[[ Dataset section, beginning ]]
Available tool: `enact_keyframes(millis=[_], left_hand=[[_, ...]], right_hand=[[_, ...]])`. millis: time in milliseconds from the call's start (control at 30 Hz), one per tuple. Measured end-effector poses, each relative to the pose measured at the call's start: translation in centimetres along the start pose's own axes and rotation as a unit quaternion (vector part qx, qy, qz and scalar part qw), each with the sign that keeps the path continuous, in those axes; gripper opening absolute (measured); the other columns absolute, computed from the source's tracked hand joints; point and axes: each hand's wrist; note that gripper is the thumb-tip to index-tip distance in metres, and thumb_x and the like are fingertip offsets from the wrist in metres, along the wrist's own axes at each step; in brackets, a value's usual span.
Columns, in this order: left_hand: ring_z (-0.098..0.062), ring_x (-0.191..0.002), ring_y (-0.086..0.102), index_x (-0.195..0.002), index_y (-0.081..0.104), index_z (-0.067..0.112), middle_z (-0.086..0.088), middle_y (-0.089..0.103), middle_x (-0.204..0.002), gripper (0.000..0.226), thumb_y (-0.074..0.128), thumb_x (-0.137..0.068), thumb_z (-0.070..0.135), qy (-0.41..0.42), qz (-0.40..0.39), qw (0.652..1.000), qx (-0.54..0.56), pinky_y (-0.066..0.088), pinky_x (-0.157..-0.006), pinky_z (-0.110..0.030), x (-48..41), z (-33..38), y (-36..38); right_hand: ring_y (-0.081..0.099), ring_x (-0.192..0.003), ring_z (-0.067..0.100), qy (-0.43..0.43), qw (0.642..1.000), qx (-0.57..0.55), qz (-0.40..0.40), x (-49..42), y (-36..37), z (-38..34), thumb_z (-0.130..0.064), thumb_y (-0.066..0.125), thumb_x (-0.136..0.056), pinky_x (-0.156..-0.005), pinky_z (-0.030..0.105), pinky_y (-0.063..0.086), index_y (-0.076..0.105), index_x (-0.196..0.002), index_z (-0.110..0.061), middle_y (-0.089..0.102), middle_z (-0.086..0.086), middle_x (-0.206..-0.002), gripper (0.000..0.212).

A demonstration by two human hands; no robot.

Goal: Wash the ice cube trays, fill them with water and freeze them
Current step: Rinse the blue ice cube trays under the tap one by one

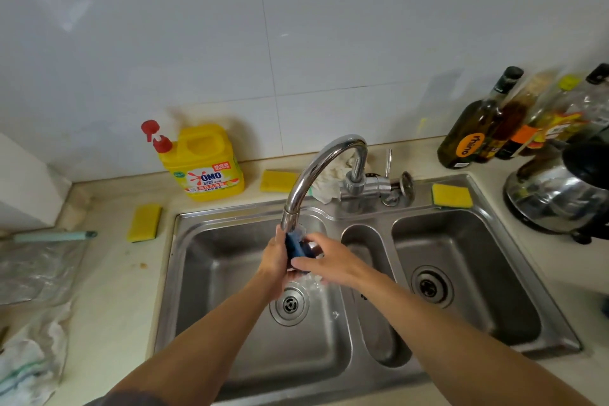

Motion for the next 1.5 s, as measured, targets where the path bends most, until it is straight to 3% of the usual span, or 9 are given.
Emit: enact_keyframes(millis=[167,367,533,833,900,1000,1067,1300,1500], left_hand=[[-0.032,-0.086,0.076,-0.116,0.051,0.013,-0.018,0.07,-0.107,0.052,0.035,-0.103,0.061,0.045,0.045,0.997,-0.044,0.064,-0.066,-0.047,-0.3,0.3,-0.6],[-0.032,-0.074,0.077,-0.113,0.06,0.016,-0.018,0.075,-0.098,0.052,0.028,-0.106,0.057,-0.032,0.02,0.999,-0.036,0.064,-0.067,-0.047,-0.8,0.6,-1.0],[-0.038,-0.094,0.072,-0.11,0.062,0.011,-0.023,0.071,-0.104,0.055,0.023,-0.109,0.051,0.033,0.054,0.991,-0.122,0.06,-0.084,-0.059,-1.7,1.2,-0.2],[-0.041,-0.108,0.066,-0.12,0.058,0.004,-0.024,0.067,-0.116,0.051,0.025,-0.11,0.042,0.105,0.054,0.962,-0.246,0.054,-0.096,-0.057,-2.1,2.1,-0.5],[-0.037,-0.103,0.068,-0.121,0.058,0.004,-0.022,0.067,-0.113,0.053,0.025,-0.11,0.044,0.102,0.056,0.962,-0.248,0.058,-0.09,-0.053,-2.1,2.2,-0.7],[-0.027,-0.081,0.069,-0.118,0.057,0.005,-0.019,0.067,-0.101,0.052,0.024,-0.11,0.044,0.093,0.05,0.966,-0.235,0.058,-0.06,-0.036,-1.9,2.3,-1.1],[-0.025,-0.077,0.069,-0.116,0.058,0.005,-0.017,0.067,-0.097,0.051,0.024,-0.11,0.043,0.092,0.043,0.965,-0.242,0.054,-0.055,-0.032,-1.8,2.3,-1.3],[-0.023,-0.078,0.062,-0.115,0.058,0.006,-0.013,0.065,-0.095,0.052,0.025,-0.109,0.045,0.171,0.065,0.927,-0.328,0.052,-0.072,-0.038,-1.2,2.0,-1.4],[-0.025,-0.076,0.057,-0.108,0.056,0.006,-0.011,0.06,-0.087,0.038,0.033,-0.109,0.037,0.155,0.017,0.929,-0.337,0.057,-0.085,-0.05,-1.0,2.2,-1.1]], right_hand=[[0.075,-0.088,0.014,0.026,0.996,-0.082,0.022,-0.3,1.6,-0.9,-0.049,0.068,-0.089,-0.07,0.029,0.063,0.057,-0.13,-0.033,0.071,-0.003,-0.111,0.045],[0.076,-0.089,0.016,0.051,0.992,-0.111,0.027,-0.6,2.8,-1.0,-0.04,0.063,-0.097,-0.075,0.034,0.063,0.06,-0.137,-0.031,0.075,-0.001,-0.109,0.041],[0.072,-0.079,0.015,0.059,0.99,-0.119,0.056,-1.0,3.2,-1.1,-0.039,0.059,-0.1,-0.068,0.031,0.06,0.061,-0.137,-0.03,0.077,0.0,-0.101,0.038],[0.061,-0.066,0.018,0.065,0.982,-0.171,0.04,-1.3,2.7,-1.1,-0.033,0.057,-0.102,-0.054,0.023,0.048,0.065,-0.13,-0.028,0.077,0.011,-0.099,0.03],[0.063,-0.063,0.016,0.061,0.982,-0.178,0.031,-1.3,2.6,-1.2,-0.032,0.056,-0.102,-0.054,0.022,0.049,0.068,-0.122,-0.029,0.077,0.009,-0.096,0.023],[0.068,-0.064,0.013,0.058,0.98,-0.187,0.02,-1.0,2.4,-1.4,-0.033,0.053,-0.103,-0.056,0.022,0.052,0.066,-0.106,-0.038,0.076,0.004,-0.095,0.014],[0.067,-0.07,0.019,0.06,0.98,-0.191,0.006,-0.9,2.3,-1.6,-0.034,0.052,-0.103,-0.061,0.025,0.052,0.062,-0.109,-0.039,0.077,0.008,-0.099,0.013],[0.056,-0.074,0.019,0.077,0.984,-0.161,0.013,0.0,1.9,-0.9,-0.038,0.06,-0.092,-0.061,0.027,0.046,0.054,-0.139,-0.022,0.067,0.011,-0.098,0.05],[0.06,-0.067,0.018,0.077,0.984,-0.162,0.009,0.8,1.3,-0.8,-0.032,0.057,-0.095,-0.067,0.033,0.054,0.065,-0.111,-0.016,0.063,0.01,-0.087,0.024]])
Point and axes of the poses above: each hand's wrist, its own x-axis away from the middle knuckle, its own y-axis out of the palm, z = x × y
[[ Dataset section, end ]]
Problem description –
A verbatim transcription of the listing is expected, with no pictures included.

Task solution –
Available tool: `enact_keyframes(millis=[_], left_hand=[[_, ...]], right_hand=[[_, ...]])`. millis: time in milliseconds from the call's start (control at 30 Hz), one per tuple. Measured end-effector poses, each relative to the pose measured at the call's start: translation in centimetres along the start pose's own axes and rotation as a unit quaternion (vector part qx, qy, qz and scalar part qw), each with the sign that keeps the path continuous, in those axes; gripper opening absolute (measured); the other columns absolute, computed from the source's tracked hand joints; point and axes: each hand's wrist; note that gripper is the thumb-tip to index-tip distance in metres, and thumb_x and the like are fingertip offsets from the wrist in metres, along the wrist's own axes at each step; in brackets, a value's usual span.
Columns, in this order: left_hand: ring_z (-0.098..0.062), ring_x (-0.191..0.002), ring_y (-0.086..0.102), index_x (-0.195..0.002), index_y (-0.081..0.104), index_z (-0.067..0.112), middle_z (-0.086..0.088), middle_y (-0.089..0.103), middle_x (-0.204..0.002), gripper (0.000..0.226), thumb_y (-0.074..0.128), thumb_x (-0.137..0.068), thumb_z (-0.070..0.135), qy (-0.41..0.42), qz (-0.40..0.39), qw (0.652..1.000), qx (-0.54..0.56), pinky_y (-0.066..0.088), pinky_x (-0.157..-0.006), pinky_z (-0.110..0.030), x (-48..41), z (-33..38), y (-36..38); right_hand: ring_y (-0.081..0.099), ring_x (-0.192..0.003), ring_z (-0.067..0.100), qy (-0.43..0.43), qw (0.642..1.000), qx (-0.57..0.55), qz (-0.40..0.40), x (-49..42), y (-36..37), z (-38..34), thumb_z (-0.130..0.064), thumb_y (-0.066..0.125), thumb_x (-0.136..0.056), pinky_x (-0.156..-0.005), pinky_z (-0.030..0.105), pinky_y (-0.063..0.086), index_y (-0.076..0.105), index_x (-0.196..0.002), index_z (-0.110..0.061), middle_y (-0.089..0.102), middle_z (-0.086..0.086), middle_x (-0.206..-0.002), gripper (0.000..0.212).

A demonstration by two human hands; no robot.

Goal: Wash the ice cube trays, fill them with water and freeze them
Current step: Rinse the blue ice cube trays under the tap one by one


Motion for the next 1.5 s, as measured, targets where the path bends most, until it is straight to 3% of the usual span, or 9 are given.
Emit: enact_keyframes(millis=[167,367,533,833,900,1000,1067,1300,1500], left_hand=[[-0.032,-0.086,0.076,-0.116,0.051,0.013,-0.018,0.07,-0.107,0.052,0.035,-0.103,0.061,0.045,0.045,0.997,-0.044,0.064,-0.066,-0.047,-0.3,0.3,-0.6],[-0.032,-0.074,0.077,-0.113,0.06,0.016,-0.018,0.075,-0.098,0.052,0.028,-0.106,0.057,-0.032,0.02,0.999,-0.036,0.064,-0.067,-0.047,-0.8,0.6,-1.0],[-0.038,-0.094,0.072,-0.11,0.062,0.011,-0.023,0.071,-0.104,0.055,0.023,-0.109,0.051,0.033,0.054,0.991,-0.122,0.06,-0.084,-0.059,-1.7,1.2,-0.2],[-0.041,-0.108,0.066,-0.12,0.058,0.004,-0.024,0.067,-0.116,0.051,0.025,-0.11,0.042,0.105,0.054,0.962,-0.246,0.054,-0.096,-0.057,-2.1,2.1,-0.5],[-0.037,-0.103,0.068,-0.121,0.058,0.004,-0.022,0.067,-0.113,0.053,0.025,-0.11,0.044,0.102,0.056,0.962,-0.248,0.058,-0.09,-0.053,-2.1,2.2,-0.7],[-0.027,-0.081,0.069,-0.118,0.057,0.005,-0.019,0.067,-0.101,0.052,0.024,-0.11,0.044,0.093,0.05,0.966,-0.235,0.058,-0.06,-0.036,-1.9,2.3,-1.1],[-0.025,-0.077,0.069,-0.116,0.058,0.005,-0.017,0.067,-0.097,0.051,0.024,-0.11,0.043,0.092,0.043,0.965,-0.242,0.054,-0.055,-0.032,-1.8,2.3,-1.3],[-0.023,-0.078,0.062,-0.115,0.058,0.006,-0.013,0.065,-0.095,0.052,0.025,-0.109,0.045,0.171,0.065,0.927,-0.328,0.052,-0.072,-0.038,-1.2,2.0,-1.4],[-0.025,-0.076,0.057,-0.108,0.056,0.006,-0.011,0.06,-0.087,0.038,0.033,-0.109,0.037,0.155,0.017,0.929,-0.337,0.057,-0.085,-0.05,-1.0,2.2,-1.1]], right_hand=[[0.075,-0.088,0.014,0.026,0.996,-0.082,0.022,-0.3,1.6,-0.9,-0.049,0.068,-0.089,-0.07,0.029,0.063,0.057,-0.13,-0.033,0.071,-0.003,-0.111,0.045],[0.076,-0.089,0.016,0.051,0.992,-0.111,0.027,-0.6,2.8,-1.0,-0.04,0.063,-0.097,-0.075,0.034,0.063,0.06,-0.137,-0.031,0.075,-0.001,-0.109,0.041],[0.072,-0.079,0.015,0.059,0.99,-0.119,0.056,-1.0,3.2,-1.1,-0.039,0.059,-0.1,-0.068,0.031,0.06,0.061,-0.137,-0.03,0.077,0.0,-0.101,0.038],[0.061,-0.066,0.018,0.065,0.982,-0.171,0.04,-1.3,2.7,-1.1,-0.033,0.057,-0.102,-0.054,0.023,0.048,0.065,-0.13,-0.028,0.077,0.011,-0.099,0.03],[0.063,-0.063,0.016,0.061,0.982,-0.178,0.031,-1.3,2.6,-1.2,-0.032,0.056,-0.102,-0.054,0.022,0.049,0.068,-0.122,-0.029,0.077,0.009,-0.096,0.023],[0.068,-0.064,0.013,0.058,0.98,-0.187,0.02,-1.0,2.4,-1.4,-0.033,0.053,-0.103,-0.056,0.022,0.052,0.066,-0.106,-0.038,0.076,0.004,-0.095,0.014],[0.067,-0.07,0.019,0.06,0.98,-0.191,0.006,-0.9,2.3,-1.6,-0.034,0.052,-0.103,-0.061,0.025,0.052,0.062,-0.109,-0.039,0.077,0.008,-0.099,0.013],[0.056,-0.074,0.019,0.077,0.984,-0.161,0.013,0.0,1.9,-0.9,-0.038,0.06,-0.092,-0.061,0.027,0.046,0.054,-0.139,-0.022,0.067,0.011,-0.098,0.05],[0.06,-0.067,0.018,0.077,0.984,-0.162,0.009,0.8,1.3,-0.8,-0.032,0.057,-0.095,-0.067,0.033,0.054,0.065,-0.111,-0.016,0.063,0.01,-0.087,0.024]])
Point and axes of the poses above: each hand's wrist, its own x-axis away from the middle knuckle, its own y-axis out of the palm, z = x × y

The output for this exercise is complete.